FIG. 5 shows a further advantageous embodiment of the invention according to the arrangement in FIG. 3, in which the tubular outer conductor 28 merges into a yoke 30 or a cage, at the end 32 of which the electrode tip 2 is fastened in a sleeve 34 with a conical tip 36 . The yoke 30 or the cage can consist of two or more metallic brackets 38 (according to DE-PS 26 35 635). In a damper 26 made of plastic, six brackets 20 of an auxiliary electrode 12 are held. The six brackets 20 are connected to one another at their other end by a ring 40 . The ring 40 serves to stabilize the brackets 20 , which are arranged parallel and equidistant from the spark channel 10 . The metallic brackets 38 of the yoke or cage are covered with an insulating plastic sleeve 42 .

FIG. 6 shows a further embodiment corresponding to FIG. 5. The six brackets 20 of the auxiliary electrode 12 are rotated clockwise in their holder in the damper 26 .
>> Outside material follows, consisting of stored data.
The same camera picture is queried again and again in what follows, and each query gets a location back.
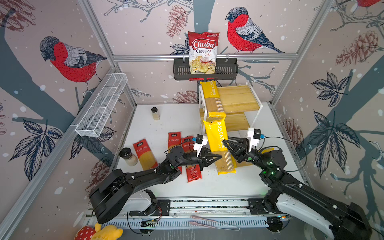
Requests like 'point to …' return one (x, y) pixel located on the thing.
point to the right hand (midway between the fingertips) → (221, 144)
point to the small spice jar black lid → (155, 115)
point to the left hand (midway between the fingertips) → (219, 158)
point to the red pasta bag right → (193, 171)
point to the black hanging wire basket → (225, 69)
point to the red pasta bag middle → (174, 139)
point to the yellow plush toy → (108, 232)
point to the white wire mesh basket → (95, 120)
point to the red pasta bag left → (147, 160)
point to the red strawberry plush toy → (85, 233)
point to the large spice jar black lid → (131, 159)
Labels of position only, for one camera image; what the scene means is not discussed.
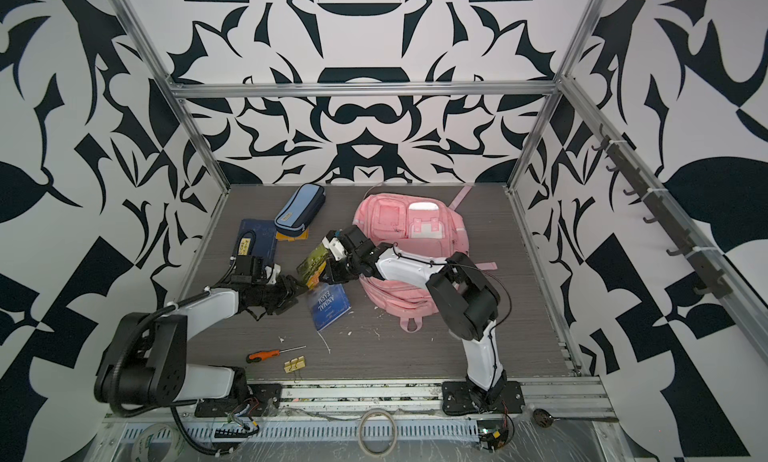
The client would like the small green circuit board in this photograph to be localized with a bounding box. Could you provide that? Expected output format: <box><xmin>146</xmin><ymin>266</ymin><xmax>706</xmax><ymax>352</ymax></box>
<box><xmin>478</xmin><ymin>419</ymin><xmax>515</xmax><ymax>452</ymax></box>

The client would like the dark blue notebook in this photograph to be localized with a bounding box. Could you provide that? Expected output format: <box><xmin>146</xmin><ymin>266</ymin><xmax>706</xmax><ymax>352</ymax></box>
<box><xmin>230</xmin><ymin>219</ymin><xmax>277</xmax><ymax>283</ymax></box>

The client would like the clear tape roll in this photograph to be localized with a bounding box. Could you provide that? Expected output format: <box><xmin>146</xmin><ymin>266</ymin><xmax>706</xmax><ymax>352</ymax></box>
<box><xmin>357</xmin><ymin>408</ymin><xmax>399</xmax><ymax>458</ymax></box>

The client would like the aluminium frame crossbar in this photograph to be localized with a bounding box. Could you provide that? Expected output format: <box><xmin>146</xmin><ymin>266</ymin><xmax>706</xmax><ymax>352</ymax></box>
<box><xmin>170</xmin><ymin>81</ymin><xmax>556</xmax><ymax>100</ymax></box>

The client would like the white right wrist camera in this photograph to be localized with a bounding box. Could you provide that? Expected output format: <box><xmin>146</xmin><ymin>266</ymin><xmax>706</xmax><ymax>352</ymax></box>
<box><xmin>322</xmin><ymin>237</ymin><xmax>347</xmax><ymax>262</ymax></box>

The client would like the white slotted cable duct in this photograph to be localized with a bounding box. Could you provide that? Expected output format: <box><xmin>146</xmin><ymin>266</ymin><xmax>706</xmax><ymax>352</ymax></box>
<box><xmin>119</xmin><ymin>418</ymin><xmax>481</xmax><ymax>444</ymax></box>

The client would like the blue pencil case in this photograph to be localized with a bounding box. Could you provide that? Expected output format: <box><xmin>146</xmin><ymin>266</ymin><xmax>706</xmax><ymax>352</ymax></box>
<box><xmin>274</xmin><ymin>183</ymin><xmax>326</xmax><ymax>237</ymax></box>

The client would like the grey wall hook rail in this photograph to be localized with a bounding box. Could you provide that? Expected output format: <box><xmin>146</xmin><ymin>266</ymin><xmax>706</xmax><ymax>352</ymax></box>
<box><xmin>593</xmin><ymin>125</ymin><xmax>733</xmax><ymax>299</ymax></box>

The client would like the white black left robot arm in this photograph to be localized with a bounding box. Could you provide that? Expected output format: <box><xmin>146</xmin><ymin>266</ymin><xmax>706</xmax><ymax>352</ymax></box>
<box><xmin>93</xmin><ymin>255</ymin><xmax>308</xmax><ymax>418</ymax></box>

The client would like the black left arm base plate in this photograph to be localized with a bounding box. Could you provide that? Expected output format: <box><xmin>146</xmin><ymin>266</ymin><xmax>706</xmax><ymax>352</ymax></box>
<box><xmin>194</xmin><ymin>383</ymin><xmax>283</xmax><ymax>418</ymax></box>

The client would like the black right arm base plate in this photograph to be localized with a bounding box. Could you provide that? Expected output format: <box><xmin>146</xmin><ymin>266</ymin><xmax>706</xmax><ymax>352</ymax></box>
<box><xmin>441</xmin><ymin>380</ymin><xmax>526</xmax><ymax>416</ymax></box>

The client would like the Animal Farm book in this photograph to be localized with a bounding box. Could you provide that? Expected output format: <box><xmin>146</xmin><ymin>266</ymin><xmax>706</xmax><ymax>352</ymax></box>
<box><xmin>297</xmin><ymin>244</ymin><xmax>351</xmax><ymax>332</ymax></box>

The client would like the small yellow wooden block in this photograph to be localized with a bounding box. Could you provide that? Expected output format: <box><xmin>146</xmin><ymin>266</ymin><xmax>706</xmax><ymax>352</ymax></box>
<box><xmin>283</xmin><ymin>356</ymin><xmax>306</xmax><ymax>374</ymax></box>

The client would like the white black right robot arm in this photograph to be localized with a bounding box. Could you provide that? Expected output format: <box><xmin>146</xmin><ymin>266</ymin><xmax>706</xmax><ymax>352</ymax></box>
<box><xmin>320</xmin><ymin>225</ymin><xmax>507</xmax><ymax>406</ymax></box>

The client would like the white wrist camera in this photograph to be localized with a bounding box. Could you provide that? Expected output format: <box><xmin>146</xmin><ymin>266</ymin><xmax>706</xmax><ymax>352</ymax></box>
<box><xmin>263</xmin><ymin>264</ymin><xmax>282</xmax><ymax>286</ymax></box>
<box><xmin>322</xmin><ymin>237</ymin><xmax>347</xmax><ymax>262</ymax></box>

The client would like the orange handled screwdriver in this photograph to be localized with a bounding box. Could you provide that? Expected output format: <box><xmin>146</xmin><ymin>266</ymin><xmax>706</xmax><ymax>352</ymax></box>
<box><xmin>246</xmin><ymin>345</ymin><xmax>305</xmax><ymax>364</ymax></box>

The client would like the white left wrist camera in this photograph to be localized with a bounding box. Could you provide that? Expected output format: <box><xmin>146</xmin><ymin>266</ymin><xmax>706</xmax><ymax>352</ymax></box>
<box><xmin>263</xmin><ymin>264</ymin><xmax>282</xmax><ymax>286</ymax></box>

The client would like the pink student backpack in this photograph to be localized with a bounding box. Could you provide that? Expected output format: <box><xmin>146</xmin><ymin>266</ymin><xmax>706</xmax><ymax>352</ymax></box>
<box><xmin>353</xmin><ymin>193</ymin><xmax>469</xmax><ymax>333</ymax></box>

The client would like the black corrugated cable conduit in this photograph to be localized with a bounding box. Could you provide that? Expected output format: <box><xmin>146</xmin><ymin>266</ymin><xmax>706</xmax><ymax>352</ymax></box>
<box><xmin>107</xmin><ymin>287</ymin><xmax>211</xmax><ymax>418</ymax></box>

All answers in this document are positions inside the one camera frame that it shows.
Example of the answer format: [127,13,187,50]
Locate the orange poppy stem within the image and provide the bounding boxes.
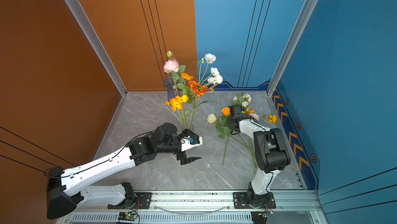
[165,73,194,129]

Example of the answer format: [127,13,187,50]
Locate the orange gerbera stem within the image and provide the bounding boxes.
[188,80,209,129]

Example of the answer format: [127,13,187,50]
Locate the clear glass vase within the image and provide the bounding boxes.
[179,119,194,131]

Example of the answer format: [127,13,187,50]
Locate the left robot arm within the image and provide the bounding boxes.
[44,123,203,219]

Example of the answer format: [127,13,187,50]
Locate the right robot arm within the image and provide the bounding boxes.
[226,105,291,209]

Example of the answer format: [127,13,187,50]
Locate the purple glass vase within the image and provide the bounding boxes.
[163,77,179,102]

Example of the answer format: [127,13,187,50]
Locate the orange ranunculus stem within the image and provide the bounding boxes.
[216,107,232,166]

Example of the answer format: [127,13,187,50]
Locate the pale pink rose stem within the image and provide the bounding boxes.
[236,113,263,172]

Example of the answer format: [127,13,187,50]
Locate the yellow flower stem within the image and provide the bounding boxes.
[263,114,278,124]

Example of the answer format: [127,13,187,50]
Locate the small circuit board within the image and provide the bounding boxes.
[117,212,140,224]

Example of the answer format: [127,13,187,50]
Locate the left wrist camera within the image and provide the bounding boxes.
[186,136,196,144]

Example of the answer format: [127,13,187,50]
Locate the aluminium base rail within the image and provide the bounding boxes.
[57,186,327,224]

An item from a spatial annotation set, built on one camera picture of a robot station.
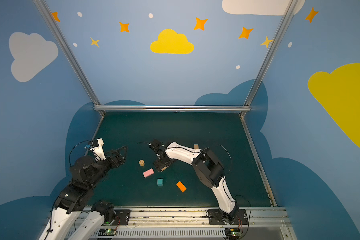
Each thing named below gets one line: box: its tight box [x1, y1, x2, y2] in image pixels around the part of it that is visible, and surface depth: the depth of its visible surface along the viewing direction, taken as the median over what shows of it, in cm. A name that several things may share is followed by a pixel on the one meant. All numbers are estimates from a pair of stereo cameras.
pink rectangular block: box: [142, 168, 155, 178], surface depth 91 cm
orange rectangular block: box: [176, 180, 187, 193], surface depth 86 cm
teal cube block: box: [157, 178, 163, 186], surface depth 87 cm
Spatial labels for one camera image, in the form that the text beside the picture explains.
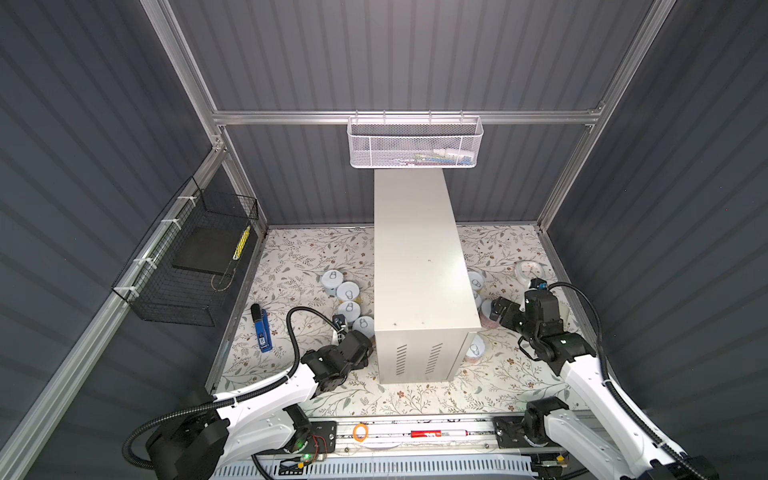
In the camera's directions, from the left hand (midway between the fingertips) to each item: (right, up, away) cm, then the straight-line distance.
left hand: (354, 349), depth 85 cm
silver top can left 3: (-2, +10, +5) cm, 12 cm away
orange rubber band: (+4, -17, -12) cm, 21 cm away
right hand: (+44, +12, -3) cm, 46 cm away
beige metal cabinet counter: (+17, +17, -27) cm, 36 cm away
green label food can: (+35, +1, -3) cm, 35 cm away
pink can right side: (+39, +9, +3) cm, 40 cm away
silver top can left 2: (-3, +16, +9) cm, 19 cm away
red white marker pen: (+23, -17, -12) cm, 31 cm away
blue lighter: (-29, +7, +6) cm, 31 cm away
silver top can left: (-9, +19, +13) cm, 25 cm away
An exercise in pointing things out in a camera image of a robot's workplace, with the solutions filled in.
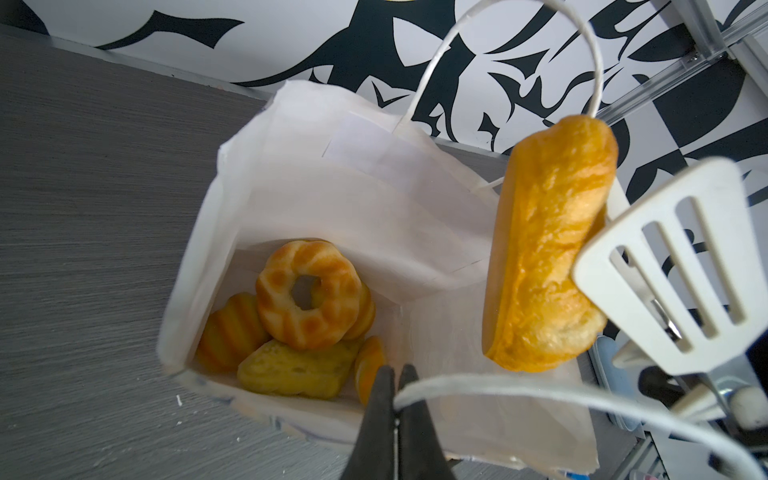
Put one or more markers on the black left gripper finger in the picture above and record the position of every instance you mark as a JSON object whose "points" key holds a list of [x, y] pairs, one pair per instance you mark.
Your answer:
{"points": [[373, 455], [420, 455]]}

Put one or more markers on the left gripper white spatula finger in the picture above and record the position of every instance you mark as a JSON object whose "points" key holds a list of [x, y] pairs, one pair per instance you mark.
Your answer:
{"points": [[690, 396], [679, 272]]}

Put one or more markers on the croissant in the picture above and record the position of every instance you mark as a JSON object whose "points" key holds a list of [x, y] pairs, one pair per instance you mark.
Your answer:
{"points": [[231, 334], [370, 358], [552, 203], [277, 369], [366, 317]]}

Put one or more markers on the ring donut bread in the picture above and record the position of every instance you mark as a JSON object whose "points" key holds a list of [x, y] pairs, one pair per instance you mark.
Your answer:
{"points": [[309, 295]]}

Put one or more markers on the floral white paper bag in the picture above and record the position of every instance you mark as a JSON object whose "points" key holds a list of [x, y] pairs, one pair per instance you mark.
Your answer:
{"points": [[320, 162]]}

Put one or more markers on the pale blue lid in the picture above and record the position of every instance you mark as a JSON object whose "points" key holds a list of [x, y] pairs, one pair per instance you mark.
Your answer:
{"points": [[615, 380]]}

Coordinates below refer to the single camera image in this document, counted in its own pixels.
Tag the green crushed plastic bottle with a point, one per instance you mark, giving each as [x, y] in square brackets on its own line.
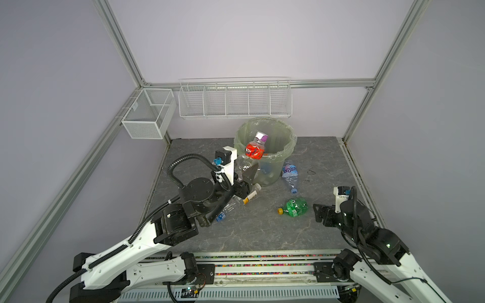
[294, 207]

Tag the red label small bottle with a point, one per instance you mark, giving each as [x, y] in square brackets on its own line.
[256, 148]

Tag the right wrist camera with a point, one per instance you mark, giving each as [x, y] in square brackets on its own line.
[341, 194]

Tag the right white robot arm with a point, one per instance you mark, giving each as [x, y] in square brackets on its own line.
[379, 261]

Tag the clear bottle blue pink label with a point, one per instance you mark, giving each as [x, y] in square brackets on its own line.
[291, 176]

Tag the long white wire shelf basket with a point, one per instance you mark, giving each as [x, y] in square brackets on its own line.
[235, 97]

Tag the small white mesh basket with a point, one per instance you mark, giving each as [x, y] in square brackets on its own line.
[150, 114]

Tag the white yellow label bottle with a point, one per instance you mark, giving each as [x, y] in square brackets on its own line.
[253, 194]

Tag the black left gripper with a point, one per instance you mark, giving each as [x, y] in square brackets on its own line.
[244, 187]

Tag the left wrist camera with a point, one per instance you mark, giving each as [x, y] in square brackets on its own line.
[225, 160]

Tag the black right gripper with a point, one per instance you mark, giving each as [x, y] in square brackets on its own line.
[330, 211]

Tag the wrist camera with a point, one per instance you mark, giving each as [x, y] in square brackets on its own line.
[341, 194]
[225, 160]

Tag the large clear bottle blue label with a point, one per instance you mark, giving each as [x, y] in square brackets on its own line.
[234, 204]

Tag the green lined mesh waste bin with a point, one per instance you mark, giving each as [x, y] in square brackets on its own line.
[279, 147]

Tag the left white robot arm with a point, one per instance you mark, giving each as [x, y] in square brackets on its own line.
[106, 276]

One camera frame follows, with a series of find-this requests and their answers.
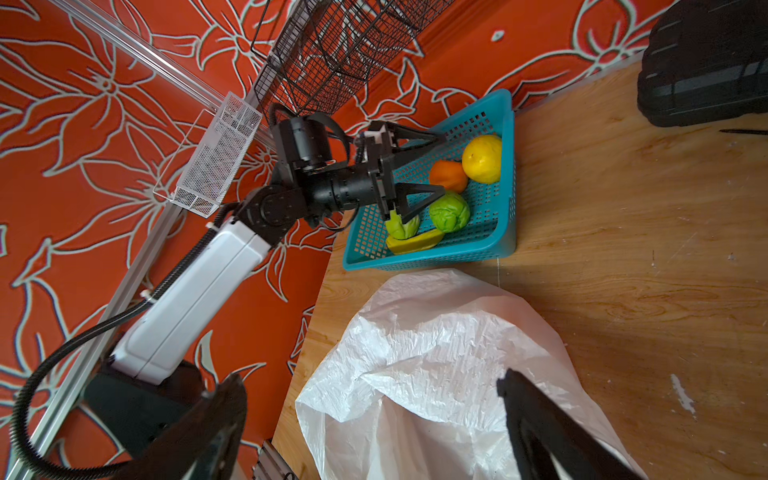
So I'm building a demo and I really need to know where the black wire wall basket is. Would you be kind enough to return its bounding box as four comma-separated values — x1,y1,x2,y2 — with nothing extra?
246,1,452,115

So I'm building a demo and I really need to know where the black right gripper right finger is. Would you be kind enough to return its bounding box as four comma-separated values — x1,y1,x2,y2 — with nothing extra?
497,369,640,479

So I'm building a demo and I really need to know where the teal plastic basket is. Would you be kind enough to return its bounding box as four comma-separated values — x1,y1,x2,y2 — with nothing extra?
342,90,516,271

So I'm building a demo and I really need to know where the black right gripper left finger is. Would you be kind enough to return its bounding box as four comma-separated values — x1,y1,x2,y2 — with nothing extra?
113,375,247,479

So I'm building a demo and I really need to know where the yellow lemon fruit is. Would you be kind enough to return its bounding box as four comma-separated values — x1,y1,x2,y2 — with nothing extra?
462,135,502,184

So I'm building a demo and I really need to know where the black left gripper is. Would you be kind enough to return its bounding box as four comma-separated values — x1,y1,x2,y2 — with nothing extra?
350,122,446,224

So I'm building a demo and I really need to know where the clear plastic wall bin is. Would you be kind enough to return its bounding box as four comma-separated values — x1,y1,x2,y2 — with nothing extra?
152,93,263,218

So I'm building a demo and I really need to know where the yellow banana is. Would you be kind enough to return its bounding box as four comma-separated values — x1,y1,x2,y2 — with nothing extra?
386,229,444,255

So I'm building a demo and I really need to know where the orange fruit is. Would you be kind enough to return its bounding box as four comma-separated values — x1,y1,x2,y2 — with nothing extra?
429,160,469,194

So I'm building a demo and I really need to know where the white plastic bag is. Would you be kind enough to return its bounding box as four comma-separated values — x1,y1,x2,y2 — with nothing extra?
295,269,634,479

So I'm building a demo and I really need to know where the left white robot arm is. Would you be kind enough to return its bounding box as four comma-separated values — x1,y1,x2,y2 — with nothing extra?
10,103,444,479

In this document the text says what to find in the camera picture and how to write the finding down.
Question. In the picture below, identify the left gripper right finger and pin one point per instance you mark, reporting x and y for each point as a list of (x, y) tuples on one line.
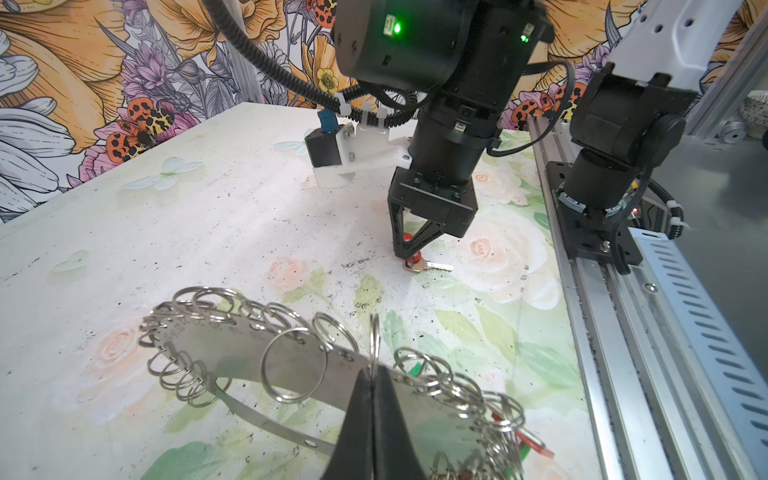
[(394, 457)]

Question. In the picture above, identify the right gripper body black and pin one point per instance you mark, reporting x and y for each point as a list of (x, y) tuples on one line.
[(445, 149)]

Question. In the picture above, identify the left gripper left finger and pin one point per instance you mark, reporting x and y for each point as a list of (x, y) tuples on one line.
[(353, 457)]

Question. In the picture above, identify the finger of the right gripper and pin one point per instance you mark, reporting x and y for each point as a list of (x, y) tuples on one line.
[(427, 233), (400, 243)]

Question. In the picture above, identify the key with red tag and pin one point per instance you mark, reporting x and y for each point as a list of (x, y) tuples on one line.
[(417, 264)]

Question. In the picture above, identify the metal key organizer plate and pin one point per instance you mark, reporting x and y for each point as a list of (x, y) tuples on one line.
[(205, 339)]

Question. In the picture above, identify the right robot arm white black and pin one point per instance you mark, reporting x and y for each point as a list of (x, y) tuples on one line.
[(466, 57)]

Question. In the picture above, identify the green key tag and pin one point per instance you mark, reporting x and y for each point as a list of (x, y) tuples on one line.
[(418, 369)]

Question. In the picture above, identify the red key tag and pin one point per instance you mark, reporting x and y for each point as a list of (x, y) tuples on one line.
[(532, 442)]

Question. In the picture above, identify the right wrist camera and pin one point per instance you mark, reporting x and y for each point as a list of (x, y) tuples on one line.
[(338, 151)]

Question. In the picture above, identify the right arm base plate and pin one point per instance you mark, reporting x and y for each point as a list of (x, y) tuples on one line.
[(588, 200)]

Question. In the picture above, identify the aluminium front rail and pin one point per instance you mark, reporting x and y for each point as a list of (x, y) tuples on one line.
[(654, 412)]

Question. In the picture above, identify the white vented cable duct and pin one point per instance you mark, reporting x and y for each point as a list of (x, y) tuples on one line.
[(736, 381)]
FIG. 7 shows a further embodiment according to FIG. 5. Here, four brackets 20 of the auxiliary electrode 12 are arranged around the spark channel. The brackets 20 are constricted in the middle of the spark channel in the form of a rotational hyperboloid and are stabilized by a ring 44 . The constriction causes an even higher concentration of the potential field between the tips of the electrodes.

By applying the auxiliary fields, the potential field between the spark electrodes 2 and 4 is changed from a saddle-shaped distribution to a trough-shaped distribution. Despite the still existing micro inhomogeneities of the field gradient, the leader formation can only take place within the potential trough and thus geometrically controlled.

Claims (5)

1. Spark gap for the generation of shock waves for the contact-free destruction of concrements in bodies of living beings, in which the feed line and return line are guided with little induction, with main electrodes protruding from a holder, characterized in that to improve the spark channel formation, an auxiliary electrode ( 12 ) around the spark channel ( 10 ) of the main electrodes ( 2, 4 ) is arranged around. 2. Spark gap according to claim 1, characterized in that the auxiliary electrode ( 12 ) has the shape of a cylinder or a rotational hyperboloid. 3. Spark gap according to claim 2, characterized in that the auxiliary electrode ( 12 ) consists of three or more thin electrode brackets ( 20 ). 4. Spark gap according to one of claims 1 to 3, characterized in that the auxiliary electrode ( 12 ) is at a positive potential. 5. Spark gap according to one of claims 1 to 3, characterized in that the auxiliary electrode ( 12 ) is at a negative potential.